The alternative to this downgrading of everyday life is not to romanticise it, just as the alternative to critique is not to gush. There is a particular problem here for the political left. On the one hand, leftists tend to place their faith in certain common decencies and generous impulses. If these were lacking in humanity, it would scarcely be worth the effort of seeking to transform its condition. On the other hand, the left is acutely conscious of just what a catastrophe human history has largely been – a ‘sewer’, as Jacques Lacan curtly described it. For the most part, the human narrative to date has been one of brutality and injustice, wretchedness and sweated labour. It remains so for many millions in our own time. If it did not, there would be no need to transform the situation as thoroughly as radicals aspire to do.

There is no simple contradiction here. If history has been deafened by the din of hacking and gouging, it is partly because violence and scarcity mean that we have not been able to observe men and women at their finest. The faith of the left is that in less burdensome conditions, their creative powers and capacities might have freer rein. It is hard, however, to hold a trust in humanity in tension with a necessary vigilance to the horrors it has manufactured. The left must accordingly tread a narrow line between cynicism and credulity.

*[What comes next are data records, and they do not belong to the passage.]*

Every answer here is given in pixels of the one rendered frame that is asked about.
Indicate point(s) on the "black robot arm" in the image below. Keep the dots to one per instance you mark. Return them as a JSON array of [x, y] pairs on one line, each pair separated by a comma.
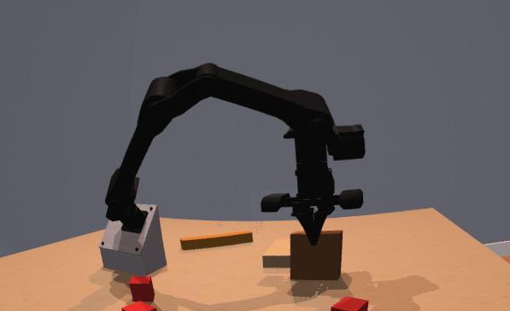
[[304, 112]]

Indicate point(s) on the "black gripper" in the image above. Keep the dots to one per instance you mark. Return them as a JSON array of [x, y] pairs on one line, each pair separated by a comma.
[[312, 183]]

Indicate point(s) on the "small red cube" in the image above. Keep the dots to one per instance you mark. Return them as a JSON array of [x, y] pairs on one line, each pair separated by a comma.
[[138, 306], [142, 289], [350, 304]]

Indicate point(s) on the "orange long flat bar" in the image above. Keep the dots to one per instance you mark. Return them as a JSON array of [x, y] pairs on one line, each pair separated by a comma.
[[216, 240]]

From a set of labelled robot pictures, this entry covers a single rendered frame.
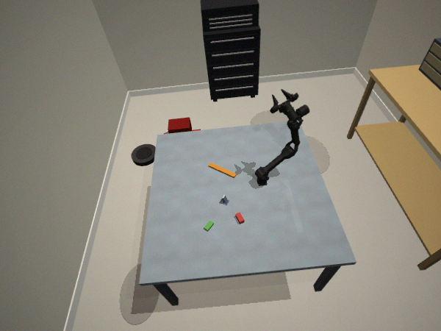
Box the orange bar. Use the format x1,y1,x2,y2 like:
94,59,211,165
209,163,237,178

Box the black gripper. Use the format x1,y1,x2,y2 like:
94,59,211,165
270,89,299,115

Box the green rectangular block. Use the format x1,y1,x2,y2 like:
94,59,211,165
204,221,214,232

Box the red rectangular block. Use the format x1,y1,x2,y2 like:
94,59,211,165
235,213,244,224

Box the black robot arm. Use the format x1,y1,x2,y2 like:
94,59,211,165
255,104,310,186

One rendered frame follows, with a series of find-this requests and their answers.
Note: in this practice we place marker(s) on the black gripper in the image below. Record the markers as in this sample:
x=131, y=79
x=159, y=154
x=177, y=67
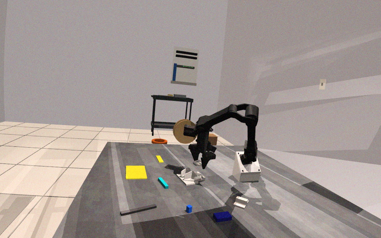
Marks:
x=201, y=147

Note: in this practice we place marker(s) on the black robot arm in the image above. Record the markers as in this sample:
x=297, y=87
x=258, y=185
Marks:
x=204, y=125

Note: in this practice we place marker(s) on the cyan rectangular block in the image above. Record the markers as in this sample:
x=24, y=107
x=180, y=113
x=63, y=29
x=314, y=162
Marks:
x=163, y=183

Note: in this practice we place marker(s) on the dark grey long bar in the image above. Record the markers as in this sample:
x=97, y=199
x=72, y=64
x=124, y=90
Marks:
x=135, y=210

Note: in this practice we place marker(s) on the blue rectangular block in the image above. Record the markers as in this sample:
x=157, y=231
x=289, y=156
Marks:
x=222, y=216
x=189, y=209

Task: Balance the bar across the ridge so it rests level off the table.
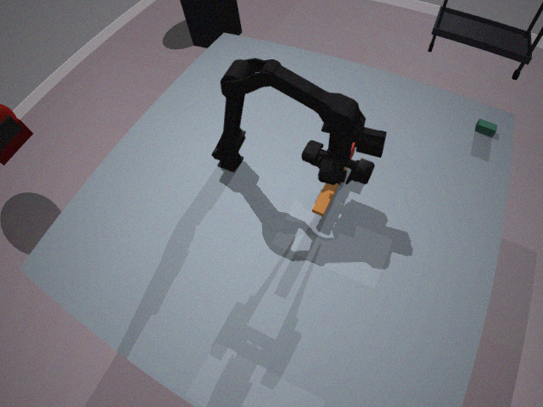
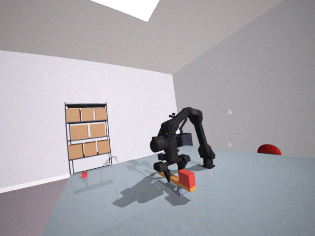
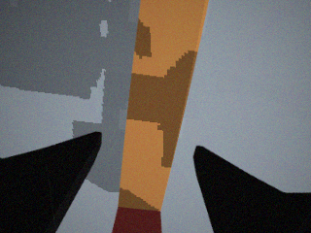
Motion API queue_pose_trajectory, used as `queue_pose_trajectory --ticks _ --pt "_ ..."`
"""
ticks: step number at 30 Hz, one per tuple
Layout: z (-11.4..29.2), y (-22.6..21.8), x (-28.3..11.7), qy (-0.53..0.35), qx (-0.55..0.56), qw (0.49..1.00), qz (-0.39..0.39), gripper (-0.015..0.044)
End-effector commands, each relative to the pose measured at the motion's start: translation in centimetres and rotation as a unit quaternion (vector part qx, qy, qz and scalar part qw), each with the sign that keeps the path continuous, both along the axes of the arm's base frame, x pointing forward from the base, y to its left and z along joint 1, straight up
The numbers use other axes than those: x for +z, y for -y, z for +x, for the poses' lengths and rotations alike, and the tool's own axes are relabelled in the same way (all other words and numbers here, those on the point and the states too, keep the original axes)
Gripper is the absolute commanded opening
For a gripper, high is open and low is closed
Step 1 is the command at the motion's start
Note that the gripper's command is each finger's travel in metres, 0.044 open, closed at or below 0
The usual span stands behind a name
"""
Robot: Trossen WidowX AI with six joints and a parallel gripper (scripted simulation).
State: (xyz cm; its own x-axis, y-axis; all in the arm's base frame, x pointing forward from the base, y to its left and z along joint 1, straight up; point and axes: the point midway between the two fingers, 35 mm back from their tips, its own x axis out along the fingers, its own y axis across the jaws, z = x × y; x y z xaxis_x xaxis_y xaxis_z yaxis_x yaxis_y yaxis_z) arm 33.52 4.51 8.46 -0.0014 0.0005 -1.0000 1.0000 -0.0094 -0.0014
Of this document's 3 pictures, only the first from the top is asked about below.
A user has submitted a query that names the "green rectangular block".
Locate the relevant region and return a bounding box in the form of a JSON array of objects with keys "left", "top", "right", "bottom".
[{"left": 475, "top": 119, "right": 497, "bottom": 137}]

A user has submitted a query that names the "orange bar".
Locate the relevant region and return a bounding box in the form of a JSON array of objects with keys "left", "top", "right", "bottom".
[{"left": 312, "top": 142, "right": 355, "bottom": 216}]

There are thinkers like Jürgen Habermas, Raymond Williams and E.P. Thompson who can be too positive about ordinary human capabilities, and others like Michel Foucault, Alain Badiou and the later Frankfurt School who are a good deal too sceptical of them.

This is​ a bold book, not least because Felski must know that it risks giving comfort to the adversaries of theory as such. Yet it is judicious as well as brave. It is not out to reject critique as such (though it overstates its case from time to time), but to refuse to identify it with literary criticism as a whole. It is simply one mode of such inquiry, and should not be allowed to sweep aside those more affective, affirmative, empathetic approaches to literature by which we are ‘surprised, stirred, reoriented, replenished’. The ideal critical act in Felski’s view is neither to denounce the text as a tool of oppression nor to celebrate it as a form of transcendence before which all censure is struck dumb. One can be post-critique without being post-critical. It is not, to be sure, the most original case. One of the strengths of pre-theoretical critics like F.R. Leavis or John Bayley is that, as well as occasionally rapping a literary work on the knuckles, they can also convey what is moving or enriching about it without falling back into 18th-century chit-chat about ‘beauties’.

Even so, the critics of critique need to remind themselves that there is a lot of self-deception about. Felski teaches in a country that elected an authoritarian buffoon to the White House. There are indeed concealed truths, dissembled powers and illusory appearances. In being chary of the seductions of depth, we should not fall for the phenomenalism according to which things are always simply as they appear. As Marx once wrote, all the most important processes in class-society are carried on ‘behind the backs’ of the agents involved. He looked forward to a social order that would be more transparent to itself. Brecht had the same opacity in mind when he remarked that putting a factory on stage would tell you nothing about the nature of capitalism. Some of the powers that govern us are as invisible as the forces that rule the cosmos.

One the most scandalous insights of late modernity – of Schopenhauer, Nietzsche and Freud in particular – is that a certain self-delusion is essential, even salutary, for human existence. Indeed, Nietzsche would seem to hold that all cognition is miscognition, though it is hard to know how we can know this. On this view, false consciousness is a chronic condition. If this is true, however, it serves as much as an argument against critique as one in its favour. For one thing, how are its practitioners to avoid delusion themselves long enough to expose its insidious presence in works of art; and, for another thing, what is the point of doing so if, like some ghastly stuff in a science-fiction movie, it knits together again the moment we have dispelled it?